Triggered by Dr? Sheila’s ineptitude, Dr. Cavalier calls her therapist, Trish (Fey), who in turn has to call her own therapist – one of the patients in Dr? Sheila’s original session – to complain about Dr. Cavalier. “I try to set up boundaries with her, and she pushes them and pushes them,” Trish sobs.

Poehler described how it works.

“We had an episode where a couple wanted to open up their marriage,” she said. “So we said, ‘OK, here’s the game’ – because in improv, you have a game that you’re playing. The game is, he wants to open up the marriage; she’s reluctant. And then we think, what would be funny is if she ends up doing really well, and he’s thinking he made a mistake. The end. That’s all we do. And so what’s so fun is, the improvisers who join us, they get to decide how they feel about everything and where it will go.”

“The Chris Chatman Do-Over” makes fun of the trope of the “ex-comedian mouthpiece guy who has a lot to say and a lot to learn,” Poehler said. Barinholtz plays Chatman, whose previous show, “The Chris Chatman Confrontation,” was canceled after it became prohibitively offensive. Ordered to tone it down and attract female listeners as a condition of his return to the airwaves, Chatman continually makes offensive remarks in the guise of anti-wokeness. Each episode begins with an apology for something he said in the previous one.

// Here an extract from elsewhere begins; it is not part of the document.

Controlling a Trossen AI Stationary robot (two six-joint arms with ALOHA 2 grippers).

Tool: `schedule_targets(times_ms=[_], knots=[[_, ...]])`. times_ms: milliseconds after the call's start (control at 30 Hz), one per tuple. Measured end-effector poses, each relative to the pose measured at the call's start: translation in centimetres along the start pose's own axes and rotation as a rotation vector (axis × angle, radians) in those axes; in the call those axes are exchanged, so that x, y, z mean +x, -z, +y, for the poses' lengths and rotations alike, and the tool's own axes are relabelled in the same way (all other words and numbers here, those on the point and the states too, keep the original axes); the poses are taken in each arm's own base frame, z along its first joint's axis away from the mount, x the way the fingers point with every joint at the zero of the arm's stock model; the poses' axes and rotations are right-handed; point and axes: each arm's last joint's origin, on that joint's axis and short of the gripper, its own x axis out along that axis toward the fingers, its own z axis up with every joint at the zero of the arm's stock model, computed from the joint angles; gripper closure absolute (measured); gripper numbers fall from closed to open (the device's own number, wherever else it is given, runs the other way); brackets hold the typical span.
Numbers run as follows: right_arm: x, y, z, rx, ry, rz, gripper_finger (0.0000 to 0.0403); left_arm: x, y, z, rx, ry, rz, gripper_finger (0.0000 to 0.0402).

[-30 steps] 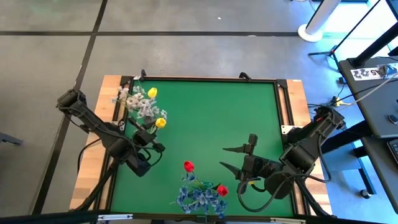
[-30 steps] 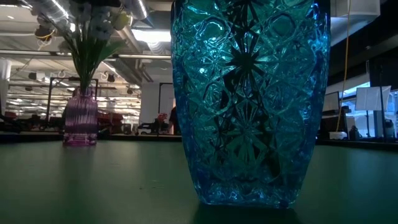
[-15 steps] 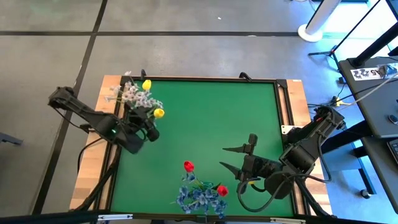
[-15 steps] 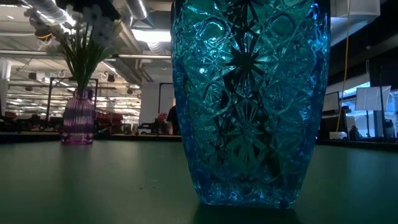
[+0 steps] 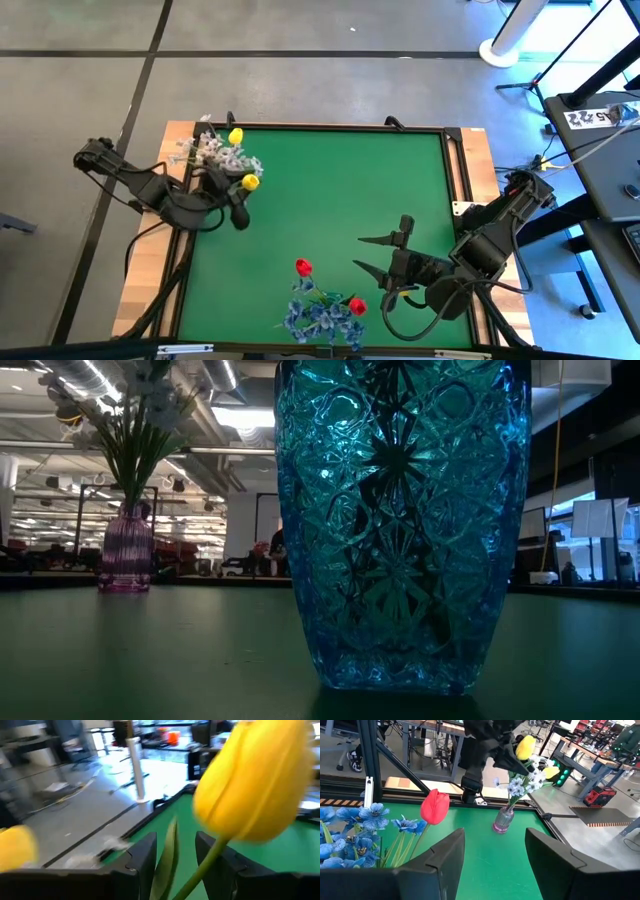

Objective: Sort flowers into vase by color
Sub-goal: Put the yellow flower into the purple vase

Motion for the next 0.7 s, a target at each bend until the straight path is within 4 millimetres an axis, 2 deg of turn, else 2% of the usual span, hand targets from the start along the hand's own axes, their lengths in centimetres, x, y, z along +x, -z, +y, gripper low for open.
schedule_targets(times_ms=[167, 333, 433, 600, 700], knots=[[0.0, 0.0, 0.0, -0.001, 0.000, 0.000, 0.0194, -0.4, -1.2, -0.7, 0.011, 0.086, -0.059, 0.0270], [0.0, 0.0, 0.0, 0.000, 0.000, 0.001, 0.0194, -0.5, -1.3, -0.8, 0.041, 0.094, -0.068, 0.0283], [0.0, 0.0, 0.0, 0.000, 0.000, 0.001, 0.0194, -0.5, -1.3, -0.8, 0.042, 0.082, -0.072, 0.0313], [0.0, 0.0, 0.0, 0.001, 0.000, 0.001, 0.0194, -0.5, -1.4, -0.5, 0.083, -0.018, -0.093, 0.0389], [0.0, 0.0, 0.0, 0.001, 0.000, 0.001, 0.0194, -0.5, -1.4, -0.4, 0.089, -0.058, -0.101, 0.0394]])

As for “Women Talkin’ ’Bout Murder,” it comes from Poehler’s love of driving to work while listening to true-crime podcasts. (Among her favorites are the long-running series “Criminal” and the true-crime comedy cult hit “My Favorite Murder,” featuring long discursive meanderings by the hosts.)

That so many people relish in something so grisly and unpleasant, Poehler said, is one of the things she finds funny about true crime.

“It’s a genre that has so many very serious takes, but it’s so ripe for comedy, because why are we driving to work at 8 o’clock in the morning listening to people get dismembered? Why are all these women talking about these horrible things, and why are we all listening to it?”

One thing about the podcast ecosystem: Hosts are always appearing as guests on one another’s titles, in an endless Möbius strip of interviewers and interviewees. And so all the protagonists in the Poehler universe – Dr? Sheila, the true-crime hosts, and Chris Chatman – pop in and out of one another’s shows. For instance, a couple who sought help from Dr? Sheila will reemerge on a later “Women Talkin’” episode delving into the mysterious death of the woman’s first husband on a cruise ship.

Poehler said that listening to podcasts helped her get through the difficult years of COVID and that making them had buoyed her during the writers’ strike. Asked how she maintains her sanity during an unfunny moment in time, she replied, “Good laughs and good friends – that’s the recipe for getting through the toughest times.”

She then successfully deflected the question by channeling Dr.? Sheila, spouting a bunch of authoritative-sounding word salad.

“Sarah, I find it very interesting that you said I come across as happy,” she said. “One thing I’ve learned is that everybody is a lot of things most of the time.”